Your objective
Please write out all of the entries exactly as they appear.

Provided material
★ ★ ★ ★ ★
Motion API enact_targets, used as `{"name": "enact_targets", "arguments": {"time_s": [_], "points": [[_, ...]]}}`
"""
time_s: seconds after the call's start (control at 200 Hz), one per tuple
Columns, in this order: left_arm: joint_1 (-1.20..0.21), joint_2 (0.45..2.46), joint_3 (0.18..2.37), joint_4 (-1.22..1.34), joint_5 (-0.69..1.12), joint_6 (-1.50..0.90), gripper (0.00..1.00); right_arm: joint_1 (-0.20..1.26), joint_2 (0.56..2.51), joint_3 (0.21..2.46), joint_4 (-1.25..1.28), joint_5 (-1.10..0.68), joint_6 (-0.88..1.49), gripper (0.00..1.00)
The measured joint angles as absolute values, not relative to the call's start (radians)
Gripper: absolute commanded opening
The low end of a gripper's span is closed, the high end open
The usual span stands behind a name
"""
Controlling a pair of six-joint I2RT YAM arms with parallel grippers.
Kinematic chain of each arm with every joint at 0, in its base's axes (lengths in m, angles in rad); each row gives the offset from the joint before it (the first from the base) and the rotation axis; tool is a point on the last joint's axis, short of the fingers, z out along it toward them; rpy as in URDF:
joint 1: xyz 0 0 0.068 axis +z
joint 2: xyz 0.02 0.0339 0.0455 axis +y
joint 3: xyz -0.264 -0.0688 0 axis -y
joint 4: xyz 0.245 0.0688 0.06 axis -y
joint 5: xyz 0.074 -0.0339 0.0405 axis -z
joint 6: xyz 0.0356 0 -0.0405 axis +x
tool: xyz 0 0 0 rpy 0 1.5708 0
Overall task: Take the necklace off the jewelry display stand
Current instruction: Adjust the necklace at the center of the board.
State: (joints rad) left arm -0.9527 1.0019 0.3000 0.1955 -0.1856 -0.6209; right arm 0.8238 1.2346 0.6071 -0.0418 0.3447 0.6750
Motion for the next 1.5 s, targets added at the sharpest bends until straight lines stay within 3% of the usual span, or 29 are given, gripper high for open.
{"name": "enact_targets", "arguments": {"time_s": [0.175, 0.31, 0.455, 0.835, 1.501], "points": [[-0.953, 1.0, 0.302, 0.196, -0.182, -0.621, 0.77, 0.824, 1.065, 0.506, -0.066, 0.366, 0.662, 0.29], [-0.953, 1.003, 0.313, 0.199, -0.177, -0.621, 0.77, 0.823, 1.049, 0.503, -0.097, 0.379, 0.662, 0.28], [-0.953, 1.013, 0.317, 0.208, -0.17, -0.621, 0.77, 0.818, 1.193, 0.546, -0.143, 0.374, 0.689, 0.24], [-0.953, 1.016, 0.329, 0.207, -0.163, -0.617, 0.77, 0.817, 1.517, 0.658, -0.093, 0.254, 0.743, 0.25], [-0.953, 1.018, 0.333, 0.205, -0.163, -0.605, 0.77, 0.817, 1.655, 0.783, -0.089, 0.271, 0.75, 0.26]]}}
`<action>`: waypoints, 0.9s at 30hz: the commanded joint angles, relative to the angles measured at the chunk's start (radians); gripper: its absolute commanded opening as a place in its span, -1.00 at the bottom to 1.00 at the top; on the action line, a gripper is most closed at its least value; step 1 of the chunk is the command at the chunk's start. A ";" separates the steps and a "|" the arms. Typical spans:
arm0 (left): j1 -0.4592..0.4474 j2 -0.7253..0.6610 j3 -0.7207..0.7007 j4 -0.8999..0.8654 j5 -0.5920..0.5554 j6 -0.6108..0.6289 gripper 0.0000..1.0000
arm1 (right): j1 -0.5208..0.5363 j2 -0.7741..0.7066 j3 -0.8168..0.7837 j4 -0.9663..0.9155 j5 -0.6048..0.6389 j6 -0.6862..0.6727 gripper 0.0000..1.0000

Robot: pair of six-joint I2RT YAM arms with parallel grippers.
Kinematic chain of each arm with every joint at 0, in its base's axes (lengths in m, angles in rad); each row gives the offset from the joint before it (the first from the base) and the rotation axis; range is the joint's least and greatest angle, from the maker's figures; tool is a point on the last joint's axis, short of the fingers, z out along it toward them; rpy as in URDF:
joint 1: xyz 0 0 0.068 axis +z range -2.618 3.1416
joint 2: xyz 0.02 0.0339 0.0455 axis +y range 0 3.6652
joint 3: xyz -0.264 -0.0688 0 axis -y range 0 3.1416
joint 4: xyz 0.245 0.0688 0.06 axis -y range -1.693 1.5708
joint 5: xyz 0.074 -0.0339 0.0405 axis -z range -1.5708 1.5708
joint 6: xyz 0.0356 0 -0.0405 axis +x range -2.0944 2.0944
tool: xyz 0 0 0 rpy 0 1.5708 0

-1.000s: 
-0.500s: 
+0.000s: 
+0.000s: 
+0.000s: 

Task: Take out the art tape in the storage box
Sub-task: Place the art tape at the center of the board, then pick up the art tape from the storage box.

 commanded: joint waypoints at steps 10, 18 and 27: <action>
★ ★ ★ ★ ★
Solution to the problem
Motion API enact_targets, used as `{"name": "enact_targets", "arguments": {"time_s": [_], "points": [[_, ...]]}}`
"""
time_s: seconds after the call's start (control at 200 Hz), one per tuple
Columns, in this order: left_arm: joint_1 (-1.20..0.21), joint_2 (0.45..2.46), joint_3 (0.18..2.37), joint_4 (-1.22..1.34), joint_5 (-0.69..1.12), joint_6 (-1.50..0.90), gripper (0.00..1.00); right_arm: joint_1 (-0.20..1.26), joint_2 (0.56..2.51), joint_3 (0.21..2.46), joint_4 (-1.25..1.28), joint_5 (-1.10..0.68), joint_6 (-0.88..1.49), gripper (0.00..1.00)
The measured joint angles as absolute values, not relative to the call's start (radians)
Gripper: absolute commanded opening
The low end of a gripper's span is closed, the high end open
The usual span stands behind a name
"""
Controlling a pair of six-joint I2RT YAM arms with parallel grippers.
Kinematic chain of each arm with every joint at 0, in its base's axes (lengths in m, angles in rad); each row gives the offset from the joint before it (the first from the base) and the rotation axis; tool is a point on the last joint's axis, short of the fingers, z out along it toward them; rpy as in URDF:
joint 1: xyz 0 0 0.068 axis +z
joint 2: xyz 0.02 0.0339 0.0455 axis +y
joint 3: xyz -0.264 -0.0688 0 axis -y
joint 4: xyz 0.245 0.0688 0.06 axis -y
joint 5: xyz 0.074 -0.0339 0.0405 axis -z
joint 6: xyz 0.0356 0 -0.0405 axis +x
tool: xyz 0 0 0 rpy 0 1.5708 0
Overall task: Take the necklace off the jewelry display stand
Current instruction: Adjust the necklace at the center of the board.
State: (joints rad) left arm -0.9527 1.0019 0.3000 0.1955 -0.1856 -0.6209; right arm 0.8238 1.2346 0.6071 -0.0418 0.3447 0.6750
Motion for the next 1.5 s, targets added at the sharpest bends until straight lines stay within 3% of the usual span, or 29 are given, gripper high for open.
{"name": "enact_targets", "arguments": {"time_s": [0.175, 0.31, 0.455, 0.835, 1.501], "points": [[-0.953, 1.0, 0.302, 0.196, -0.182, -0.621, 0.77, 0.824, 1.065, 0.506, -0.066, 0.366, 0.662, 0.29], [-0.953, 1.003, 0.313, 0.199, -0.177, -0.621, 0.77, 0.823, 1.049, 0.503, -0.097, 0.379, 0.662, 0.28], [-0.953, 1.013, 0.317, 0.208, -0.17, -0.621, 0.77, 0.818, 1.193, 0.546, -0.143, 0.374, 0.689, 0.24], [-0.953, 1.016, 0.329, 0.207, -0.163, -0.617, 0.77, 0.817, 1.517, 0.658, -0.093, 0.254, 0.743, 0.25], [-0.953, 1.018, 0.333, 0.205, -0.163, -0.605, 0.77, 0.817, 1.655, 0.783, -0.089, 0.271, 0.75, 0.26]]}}
`<action>`: waypoints, 0.9s at 30hz: the commanded joint angles, relative to the angles measured at the chunk's start (radians); gripper: its absolute commanded opening as a place in its span, -1.00 at the bottom to 1.00 at the top; on the action line, a gripper is most closed at its least value; step 1 of the chunk is the command at the chunk's start. A ";" separates the steps and a "|" the arms. Typical spans:
arm0 (left): j1 -0.4592..0.4474 j2 -0.7253..0.6610 j3 -0.7207..0.7007 j4 -0.8999..0.8654 j5 -0.5920..0.5554 j6 -0.6108..0.6289 gripper 0.0000..1.0000
arm1 (right): j1 -0.5208..0.5363 j2 -0.7741..0.7066 j3 -0.8168..0.7837 j4 -0.9663..0.9155 j5 -0.6048..0.6389 j6 -0.6862..0.6727 gripper 0.0000..1.0000

Robot: pair of six-joint I2RT YAM arms with parallel grippers.
Kinematic chain of each arm with every joint at 0, in its base's axes (lengths in m, angles in rad); each row gives the offset from the joint before it (the first from the base) and the rotation axis; range is the joint's least and greatest angle, from the maker's figures; tool is a point on the last joint's axis, short of the fingers, z out along it toward them; rpy as in URDF:
joint 1: xyz 0 0 0.068 axis +z range -2.618 3.1416
joint 2: xyz 0.02 0.0339 0.0455 axis +y range 0 3.6652
joint 3: xyz -0.264 -0.0688 0 axis -y range 0 3.1416
joint 4: xyz 0.245 0.0688 0.06 axis -y range -1.693 1.5708
joint 5: xyz 0.074 -0.0339 0.0405 axis -z range -1.5708 1.5708
joint 6: xyz 0.0356 0 -0.0405 axis +x range -2.0944 2.0944
tool: xyz 0 0 0 rpy 0 1.5708 0

-1.000s: 
-0.500s: 
+0.000s: 
+0.000s: 
+0.000s: 

Task: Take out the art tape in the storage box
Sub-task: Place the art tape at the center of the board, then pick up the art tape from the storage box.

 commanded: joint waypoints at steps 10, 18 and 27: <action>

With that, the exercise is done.